What this task involves
Output the data that follows, keeping every line identical.

Data to process
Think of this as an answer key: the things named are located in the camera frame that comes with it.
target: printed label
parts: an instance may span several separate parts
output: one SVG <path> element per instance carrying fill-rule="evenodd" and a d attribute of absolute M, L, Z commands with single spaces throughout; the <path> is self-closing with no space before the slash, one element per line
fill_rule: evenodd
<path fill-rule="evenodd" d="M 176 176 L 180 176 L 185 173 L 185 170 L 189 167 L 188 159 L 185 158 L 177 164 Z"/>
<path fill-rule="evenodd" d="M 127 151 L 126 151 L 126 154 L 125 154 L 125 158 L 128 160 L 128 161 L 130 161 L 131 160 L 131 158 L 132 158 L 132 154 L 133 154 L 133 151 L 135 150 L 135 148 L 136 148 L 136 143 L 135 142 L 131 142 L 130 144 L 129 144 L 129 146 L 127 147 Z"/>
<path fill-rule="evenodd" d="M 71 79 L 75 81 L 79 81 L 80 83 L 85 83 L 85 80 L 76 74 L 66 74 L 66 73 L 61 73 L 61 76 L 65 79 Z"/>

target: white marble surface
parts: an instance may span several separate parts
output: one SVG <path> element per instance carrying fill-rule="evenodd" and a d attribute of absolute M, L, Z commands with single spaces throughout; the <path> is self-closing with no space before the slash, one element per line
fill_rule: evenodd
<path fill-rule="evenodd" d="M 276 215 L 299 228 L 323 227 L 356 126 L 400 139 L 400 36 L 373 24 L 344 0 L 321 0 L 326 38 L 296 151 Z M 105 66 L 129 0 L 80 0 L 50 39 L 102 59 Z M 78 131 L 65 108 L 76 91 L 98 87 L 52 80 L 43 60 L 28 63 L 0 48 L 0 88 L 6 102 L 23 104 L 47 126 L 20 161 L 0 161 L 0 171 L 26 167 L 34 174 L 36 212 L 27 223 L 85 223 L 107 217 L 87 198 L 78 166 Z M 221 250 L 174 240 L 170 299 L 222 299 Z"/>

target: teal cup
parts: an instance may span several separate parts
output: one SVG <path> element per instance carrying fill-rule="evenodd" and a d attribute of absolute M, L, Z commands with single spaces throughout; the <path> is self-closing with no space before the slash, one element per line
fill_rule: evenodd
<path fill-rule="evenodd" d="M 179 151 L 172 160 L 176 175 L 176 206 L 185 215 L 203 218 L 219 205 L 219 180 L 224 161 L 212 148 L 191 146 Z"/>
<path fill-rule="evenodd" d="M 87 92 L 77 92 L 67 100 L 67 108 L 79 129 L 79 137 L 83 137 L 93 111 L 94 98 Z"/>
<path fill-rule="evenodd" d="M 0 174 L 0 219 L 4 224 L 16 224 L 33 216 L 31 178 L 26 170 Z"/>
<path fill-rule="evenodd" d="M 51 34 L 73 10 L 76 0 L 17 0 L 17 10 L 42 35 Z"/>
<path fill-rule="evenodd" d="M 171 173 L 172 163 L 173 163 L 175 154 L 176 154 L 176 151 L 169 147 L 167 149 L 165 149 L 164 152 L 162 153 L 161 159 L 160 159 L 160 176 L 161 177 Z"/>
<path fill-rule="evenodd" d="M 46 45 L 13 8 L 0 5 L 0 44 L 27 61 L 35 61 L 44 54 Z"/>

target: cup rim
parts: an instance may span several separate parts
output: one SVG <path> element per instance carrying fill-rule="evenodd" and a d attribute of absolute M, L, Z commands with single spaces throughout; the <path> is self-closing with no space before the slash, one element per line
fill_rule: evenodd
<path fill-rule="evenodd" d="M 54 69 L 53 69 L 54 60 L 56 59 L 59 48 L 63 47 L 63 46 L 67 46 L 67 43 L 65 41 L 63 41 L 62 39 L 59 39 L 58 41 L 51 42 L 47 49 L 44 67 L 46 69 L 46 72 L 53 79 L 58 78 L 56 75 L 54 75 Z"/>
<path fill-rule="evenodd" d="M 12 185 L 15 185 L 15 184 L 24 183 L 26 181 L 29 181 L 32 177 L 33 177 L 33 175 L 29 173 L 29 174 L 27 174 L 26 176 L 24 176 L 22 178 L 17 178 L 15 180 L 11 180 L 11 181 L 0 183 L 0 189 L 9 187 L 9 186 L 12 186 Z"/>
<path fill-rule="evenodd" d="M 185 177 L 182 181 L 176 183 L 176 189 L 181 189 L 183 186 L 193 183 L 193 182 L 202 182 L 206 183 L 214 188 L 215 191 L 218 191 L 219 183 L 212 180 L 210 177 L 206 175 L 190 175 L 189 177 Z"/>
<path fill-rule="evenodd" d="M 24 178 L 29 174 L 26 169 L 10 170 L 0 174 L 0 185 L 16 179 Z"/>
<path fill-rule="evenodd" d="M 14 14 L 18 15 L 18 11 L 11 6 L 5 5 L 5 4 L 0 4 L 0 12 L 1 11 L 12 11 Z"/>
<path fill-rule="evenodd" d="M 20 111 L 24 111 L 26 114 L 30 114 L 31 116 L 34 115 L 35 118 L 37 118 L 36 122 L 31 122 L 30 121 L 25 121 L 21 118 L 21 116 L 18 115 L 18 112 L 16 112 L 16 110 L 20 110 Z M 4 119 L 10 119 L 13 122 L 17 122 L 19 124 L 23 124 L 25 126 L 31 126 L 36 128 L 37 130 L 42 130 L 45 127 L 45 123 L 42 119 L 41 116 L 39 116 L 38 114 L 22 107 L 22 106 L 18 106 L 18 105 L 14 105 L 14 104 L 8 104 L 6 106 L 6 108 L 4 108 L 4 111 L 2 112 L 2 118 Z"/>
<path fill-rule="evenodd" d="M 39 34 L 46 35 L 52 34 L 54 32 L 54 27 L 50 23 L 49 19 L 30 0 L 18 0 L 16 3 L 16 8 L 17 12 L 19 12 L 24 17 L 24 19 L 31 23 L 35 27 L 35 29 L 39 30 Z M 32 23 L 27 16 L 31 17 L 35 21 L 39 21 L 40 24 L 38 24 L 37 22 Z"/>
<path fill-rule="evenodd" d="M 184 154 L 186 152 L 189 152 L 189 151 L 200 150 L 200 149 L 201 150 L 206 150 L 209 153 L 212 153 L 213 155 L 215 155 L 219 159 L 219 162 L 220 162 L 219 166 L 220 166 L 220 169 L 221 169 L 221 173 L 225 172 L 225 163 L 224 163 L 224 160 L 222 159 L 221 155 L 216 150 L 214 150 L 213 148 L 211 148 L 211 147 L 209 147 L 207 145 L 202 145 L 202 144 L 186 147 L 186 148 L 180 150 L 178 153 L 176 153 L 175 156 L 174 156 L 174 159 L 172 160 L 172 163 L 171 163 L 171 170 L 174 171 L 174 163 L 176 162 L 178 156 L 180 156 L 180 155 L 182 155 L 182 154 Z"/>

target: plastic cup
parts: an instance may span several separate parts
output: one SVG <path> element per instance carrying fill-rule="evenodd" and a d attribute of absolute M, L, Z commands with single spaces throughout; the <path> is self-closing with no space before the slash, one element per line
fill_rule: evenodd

Result below
Think of this as an answer key: the things named are located in the camera frame that comes with it.
target: printed label
parts: an instance may span several separate parts
output: one SVG <path> element per instance carrying fill-rule="evenodd" and a d attribute of absolute M, L, Z commands with single spaces throughout; the <path> is self-closing with no space before the slash, one element per line
fill_rule: evenodd
<path fill-rule="evenodd" d="M 176 176 L 180 176 L 185 173 L 185 170 L 189 167 L 188 159 L 185 158 L 177 164 Z"/>
<path fill-rule="evenodd" d="M 127 151 L 126 151 L 126 154 L 125 154 L 125 158 L 128 160 L 128 161 L 130 161 L 131 160 L 131 158 L 132 158 L 132 154 L 133 154 L 133 151 L 135 150 L 135 148 L 136 148 L 136 143 L 135 142 L 131 142 L 130 144 L 129 144 L 129 146 L 127 147 Z"/>
<path fill-rule="evenodd" d="M 71 79 L 75 81 L 79 81 L 80 83 L 85 83 L 85 80 L 76 74 L 66 74 L 66 73 L 61 73 L 61 76 L 65 79 Z"/>

target: white marble surface
parts: an instance may span several separate parts
output: one SVG <path> element per instance carrying fill-rule="evenodd" and a d attribute of absolute M, L, Z commands with single spaces throughout; the <path> is self-closing with no space before the slash, one element per line
fill_rule: evenodd
<path fill-rule="evenodd" d="M 276 215 L 299 228 L 323 227 L 356 126 L 400 139 L 400 36 L 373 24 L 344 0 L 321 0 L 326 38 L 296 151 Z M 105 66 L 129 0 L 80 0 L 50 39 L 102 59 Z M 78 131 L 65 108 L 76 91 L 98 87 L 52 80 L 43 60 L 28 63 L 0 48 L 0 88 L 6 102 L 23 104 L 47 126 L 20 161 L 0 161 L 0 171 L 26 167 L 34 174 L 36 212 L 27 223 L 85 223 L 107 217 L 87 198 L 78 166 Z M 221 250 L 174 240 L 170 299 L 222 299 Z"/>

target: teal cup
parts: an instance may span several separate parts
output: one SVG <path> element per instance carrying fill-rule="evenodd" and a d attribute of absolute M, L, Z commands with single spaces throughout; the <path> is self-closing with no space before the slash, one element per line
fill_rule: evenodd
<path fill-rule="evenodd" d="M 179 151 L 172 160 L 176 175 L 176 206 L 185 215 L 203 218 L 219 205 L 219 180 L 224 161 L 212 148 L 191 146 Z"/>
<path fill-rule="evenodd" d="M 87 92 L 77 92 L 67 100 L 67 108 L 79 129 L 79 137 L 83 137 L 93 111 L 94 98 Z"/>
<path fill-rule="evenodd" d="M 0 174 L 0 219 L 4 224 L 16 224 L 33 216 L 31 178 L 26 170 Z"/>
<path fill-rule="evenodd" d="M 51 34 L 73 10 L 76 0 L 17 0 L 17 10 L 42 35 Z"/>
<path fill-rule="evenodd" d="M 171 173 L 172 163 L 173 163 L 175 154 L 176 154 L 176 151 L 169 147 L 167 149 L 165 149 L 164 152 L 162 153 L 161 159 L 160 159 L 160 176 L 161 177 Z"/>
<path fill-rule="evenodd" d="M 46 45 L 13 8 L 0 5 L 0 44 L 27 61 L 35 61 L 44 54 Z"/>

target: cup rim
parts: an instance may span several separate parts
output: one SVG <path> element per instance carrying fill-rule="evenodd" and a d attribute of absolute M, L, Z commands with single spaces throughout; the <path> is self-closing with no space before the slash, one element per line
fill_rule: evenodd
<path fill-rule="evenodd" d="M 54 69 L 53 69 L 54 60 L 56 59 L 59 48 L 63 47 L 63 46 L 67 46 L 67 43 L 65 41 L 63 41 L 62 39 L 59 39 L 58 41 L 51 42 L 47 49 L 44 67 L 46 69 L 46 72 L 53 79 L 58 78 L 56 75 L 54 75 Z"/>
<path fill-rule="evenodd" d="M 12 185 L 15 185 L 15 184 L 24 183 L 26 181 L 29 181 L 32 177 L 33 177 L 33 175 L 29 173 L 29 174 L 27 174 L 26 176 L 24 176 L 22 178 L 17 178 L 15 180 L 11 180 L 11 181 L 0 183 L 0 189 L 9 187 L 9 186 L 12 186 Z"/>
<path fill-rule="evenodd" d="M 185 177 L 182 181 L 176 183 L 176 189 L 181 189 L 183 186 L 193 183 L 193 182 L 202 182 L 206 183 L 214 188 L 215 191 L 218 191 L 219 183 L 212 180 L 210 177 L 206 175 L 190 175 L 189 177 Z"/>
<path fill-rule="evenodd" d="M 24 178 L 29 174 L 26 169 L 10 170 L 0 174 L 0 185 L 16 179 Z"/>
<path fill-rule="evenodd" d="M 14 14 L 18 15 L 18 11 L 11 6 L 5 5 L 5 4 L 0 4 L 0 12 L 1 11 L 12 11 Z"/>
<path fill-rule="evenodd" d="M 20 111 L 24 111 L 26 114 L 30 114 L 31 116 L 34 115 L 35 118 L 37 118 L 36 122 L 31 122 L 30 121 L 25 121 L 21 118 L 21 116 L 18 115 L 18 112 L 16 112 L 16 110 L 20 110 Z M 4 119 L 10 119 L 13 122 L 17 122 L 19 124 L 23 124 L 25 126 L 31 126 L 36 128 L 37 130 L 42 130 L 45 127 L 45 123 L 42 119 L 41 116 L 39 116 L 38 114 L 22 107 L 22 106 L 18 106 L 18 105 L 14 105 L 14 104 L 8 104 L 6 106 L 6 108 L 4 108 L 4 111 L 2 112 L 2 118 Z"/>
<path fill-rule="evenodd" d="M 39 34 L 46 35 L 52 34 L 54 32 L 54 27 L 50 23 L 49 19 L 30 0 L 18 0 L 16 3 L 16 8 L 17 12 L 19 12 L 24 17 L 24 19 L 31 23 L 35 27 L 35 29 L 39 30 Z M 32 23 L 27 16 L 31 17 L 35 21 L 39 21 L 40 24 L 38 24 L 37 22 Z"/>
<path fill-rule="evenodd" d="M 184 154 L 186 152 L 189 152 L 189 151 L 200 150 L 200 149 L 201 150 L 206 150 L 209 153 L 212 153 L 213 155 L 215 155 L 219 159 L 219 162 L 220 162 L 219 166 L 220 166 L 220 169 L 221 169 L 221 173 L 225 172 L 225 163 L 224 163 L 224 160 L 222 159 L 221 155 L 216 150 L 214 150 L 213 148 L 211 148 L 211 147 L 209 147 L 207 145 L 202 145 L 202 144 L 186 147 L 186 148 L 180 150 L 178 153 L 176 153 L 175 156 L 174 156 L 174 159 L 172 160 L 172 163 L 171 163 L 171 170 L 174 171 L 174 163 L 176 162 L 178 156 L 180 156 L 180 155 L 182 155 L 182 154 Z"/>

target: plastic cup
parts: an instance may span several separate parts
output: one SVG <path> element per instance carrying fill-rule="evenodd" and a d attribute of absolute M, L, Z commands with single spaces throughout; the <path> is self-closing with no space before the slash, one element per line
fill_rule: evenodd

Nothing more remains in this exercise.